Identified as a ‘breakthrough in plane’, in physiological terms right onto your pathway begins because shaman redirects the main cognitive process from the left cerebral hemisphere in the brain to the correct, from the corpus collosum – that’s, from the structuring, organising hemisphere, to the visualising, sensing one. In the overwhelming most of traditions all over the world this ‘breakthrough’ will be assisted using percussive sound, like drumming, rattling or clapping. Although hallucinogens, such as ayahuasca, are widely advertised under western culture as a way to assist alter consciousness, in reality approximately 10% of traditional shamans use plants like this. Metaphysically, the journey begins once the shaman’s consciousness shifts from your here and now and enters worlds visible just to her. These worlds, which vary each and every culture and tradition around the world, are described as ‘alternate reality’, ‘the realm of the spirits’, or ‘non-ordinary reality’. Some traditions call shamans ‘the walker between the worlds’ because they’re the bridge between ‘here’ and ‘there’.

Although often considered primitive or seen as ‘religion’ of less developed peoples and cultures, Psychedelics is both subtle and paradoxical. The ‘worlds’ of shamanic journeys are utterly real – they exist and is felt, smelt and experienced as clearly as this ‘ordinary’ reality. Simultaneously they’re qualitative spaces, states to be that reflect and offer the reason behind the shaman’s journey – to ask about for help, healing or information through the spirits. Contemporary research from the cognitive sciences shows that a person’s mental abilities are hardwired to find out the ‘unseen’ and also the mystical; the Lower, Middle and Upper Worlds with the shaman – translated into Hell, Earth and Heaven in later tripartite cosmologies – are seemingly a natural part of human perception.

Obviously, one of several questions most frequently asked by students being shown shamanism is, “What are spirits?”. Perhaps because Western society has mostly avoided considering spirituality for most generations we lack a specific, objective knowledge of specific things like spirits. These days it’s actually a one-size-fits-all word encompassing entities, energies, ghosts, angels, ancestors, the undead, elves, fairies; their email list is seemingly endless. Personally, We have two understandings with the thought of spirit and though the 2 coincide, they’re not precisely the same and yet they work with me. The main Shamanic, or Western, tradition which underpins my own, personal practice and teaching, describes spirits as part of everything exists. I’m a spirit currently inhabiting an actual physical body to be able to use a human experience. The spirits I meet in my ‘journeys’ are dis-embodied and thus provide an existential overview unavailable in my experience, but we’re critically the same: particles of infinite universal energy, fragments in the Great Spirit. Most of us are derived from this energy, exist inside it and come back to it. It really is living this attitude that allows a shaman to see the absence of separation between stuff that ordinary-reality considers very separate indeed, such as life and death or wellness disease.

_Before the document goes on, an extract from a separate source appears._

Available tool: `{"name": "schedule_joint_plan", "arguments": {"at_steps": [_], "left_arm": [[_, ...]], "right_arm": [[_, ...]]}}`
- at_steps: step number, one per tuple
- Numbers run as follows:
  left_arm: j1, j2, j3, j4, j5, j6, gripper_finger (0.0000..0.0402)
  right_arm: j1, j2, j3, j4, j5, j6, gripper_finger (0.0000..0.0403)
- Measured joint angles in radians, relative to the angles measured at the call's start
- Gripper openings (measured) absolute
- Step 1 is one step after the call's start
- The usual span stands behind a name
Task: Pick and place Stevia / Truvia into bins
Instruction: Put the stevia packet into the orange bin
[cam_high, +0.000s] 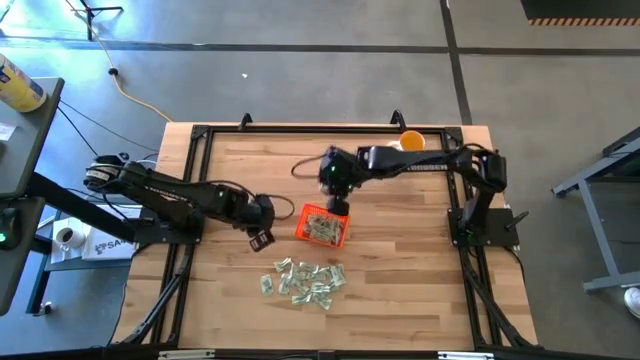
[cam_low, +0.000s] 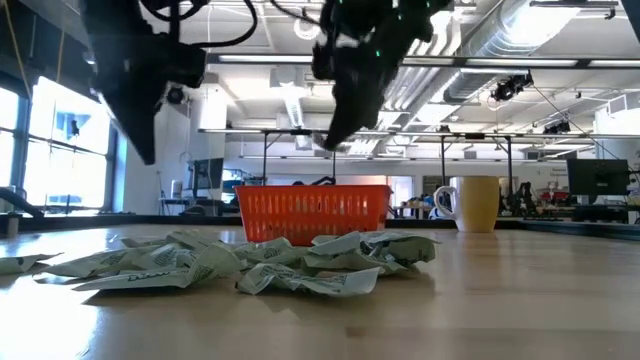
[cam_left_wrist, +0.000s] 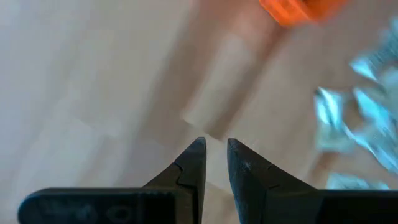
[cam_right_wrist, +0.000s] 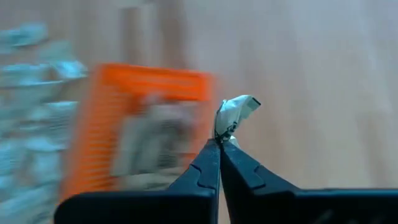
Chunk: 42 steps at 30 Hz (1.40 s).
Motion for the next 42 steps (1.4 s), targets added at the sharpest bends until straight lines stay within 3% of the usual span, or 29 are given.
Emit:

My second comprehension of spirit is more psychological and archetypal and was plain and simply explained by CG Jung as part of his autobiography ‘Memories, Dreams, Reflections’. Describing his knowledge of spirit helpers Jung wrote, “Philemon… brought you will find me the crucial insight that there are things in the psyche that i don’t produce, but which produce themselves and still have their very own life. Philemon represented a force which has been not myself.” This can be a beautifully lucid explanation of methods it may feel to interact with spirit throughout a shamanic journey. More prosaically, I describe the whole process of journeying to my students as having one’s imagination harnessed and directed by something external.